Apr 122012
 
hair cuts-how to confidence style

First Things First:

For starters, do an at-home evaluation.  After your next shampoo, look at the crown of your hair with the aid of mirrors.  You’ll see a circular pattern that’s the way your hair grows.  Once you’re aware of its natural movement, you can choose a style that makes the most of it.  A snip of the scissors in the right place can perk up limp hair, tame unruly curls or coax thick hair into shape.

LIMP, FINE HAIR has special problems.  To cope with its lack of body and movement:

  • Have hair cut in the direction of growth;
  • Consider a fringe – limp hair tends to lie flattest around the face.  Fringes also help disguise thinness on top, which is noticeable with fine hair.  Fringes should be cut well into the temples and then graduated into the cheekbones;
  • Keep in mind that over-conditioning weighs hair down;
  • Use mousse or gel at the roots when hair is nearly dry to boost its body.  Hair spray can be helpful for fine, limp hair, but use it just to stiffen hair slightly.  Over spraying can leave hair so stiff, it will have no movement at all.

THICK, COARSE HAIR should not be cut with a razor or thinning shears; these only take the bulk out temporarily.  As soon as the hair starts to grow again, it loses shape and becomes unruly.  Probably the best option for thick hair is an all-one-length blunt cut or a layered style, cut with scissors.  Shorter hair should be blunted so it has better form.

  • Finger-comb hair into shape.

CURLY HAIR, can be a blessing, but it is not as forgiving as straight hair during the growing out period and, if not cut well, can get a wild look.

  • Curly hair should always be layered.
  • If curls are unruly, apply hair spray to palms and smooth over hair’s surface.
  • If hair is long or very curly, you can ‘straighten it’ with a large round or paddle brush, some straightening balm and a blower.

The Best Length:

Long, short or in-between – what’s the most flattering length?

  • LONG HAIR can be wonderful – but it can also look flat.  Layer long hair on top and keep the rest all one length.  Short layers around the face ‘blend in’ to give the illusion of a one-length style, but add movement and volume.  The shorter top layers can be pulled up and scrunched for easy styling.
  • SHORT HAIR is a great way to emphasize eyes and other facial features.  Wear short hair cropped at the back with longer, full layers on top, all cut in the direction of hair growth.  To style, scrunch the top with both hands while hair is drying.  Keep finger-combing against the natural wave to get more body at the roots.  “Pushing” against the direction of growth adds fullness and lift.

Salonspeak:

Make sure you and your hairstylist speak the same language.  Terms that you should know: -

  • Layering: creates ‘tiers’ of hair around the shape of the head to add texture and curves.  It’s a good alternative to perming.
  • Texturizing : thins lower portion of hair (or just the very ends) almost strand by strand for a softer, lighter look with lots of movement.
  • Undercutting or pointing : makes hair livelier and fuller by cutting underneath layers shorter than top ones.  This creates a ‘support’ structure for hair, giving the illusion of body.

To Check Your Cut:

A good cut should pass five tests – and if your hairstylist is doing his/her job, your hair should be tested as it is cut.  You can do the same at home on just-washed hair.

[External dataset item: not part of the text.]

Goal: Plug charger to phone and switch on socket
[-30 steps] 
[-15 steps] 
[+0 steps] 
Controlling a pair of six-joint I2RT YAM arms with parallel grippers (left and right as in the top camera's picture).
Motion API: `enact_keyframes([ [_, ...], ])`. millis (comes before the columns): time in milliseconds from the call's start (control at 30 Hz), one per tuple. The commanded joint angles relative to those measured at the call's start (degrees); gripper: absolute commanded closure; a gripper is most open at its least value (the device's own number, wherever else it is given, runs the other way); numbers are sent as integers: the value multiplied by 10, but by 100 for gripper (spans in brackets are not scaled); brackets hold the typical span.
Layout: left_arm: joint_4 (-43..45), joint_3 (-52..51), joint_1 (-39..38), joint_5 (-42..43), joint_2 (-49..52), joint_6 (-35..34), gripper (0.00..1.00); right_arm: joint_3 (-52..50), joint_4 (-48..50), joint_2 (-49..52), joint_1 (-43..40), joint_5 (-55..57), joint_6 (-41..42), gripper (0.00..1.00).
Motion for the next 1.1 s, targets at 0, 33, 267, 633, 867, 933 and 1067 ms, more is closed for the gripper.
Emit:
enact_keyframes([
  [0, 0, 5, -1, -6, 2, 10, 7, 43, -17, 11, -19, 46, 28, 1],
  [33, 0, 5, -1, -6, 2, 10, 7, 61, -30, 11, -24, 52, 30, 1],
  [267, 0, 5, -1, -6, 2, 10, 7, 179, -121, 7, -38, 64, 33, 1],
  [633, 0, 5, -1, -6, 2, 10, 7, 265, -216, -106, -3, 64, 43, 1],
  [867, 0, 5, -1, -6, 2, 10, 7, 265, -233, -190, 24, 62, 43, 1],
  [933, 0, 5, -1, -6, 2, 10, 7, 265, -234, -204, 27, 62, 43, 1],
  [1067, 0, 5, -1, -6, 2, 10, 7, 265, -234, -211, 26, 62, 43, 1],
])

  1. Layering should be even at sides and back.
  2. Grasp two strands of side hair closest to the face and pull towards the chin.  They should be even.
  3. Part hair from either side and down the middle.  There should be no rogue strands.
  4. Grasp hair behind each ear and scrunch.  You should feel the same ‘bulk’.
  5. When dried, hair should fall into place.  If your cut doesn’t measure up, go back to the salon.  Most styling mistakes can be corrected.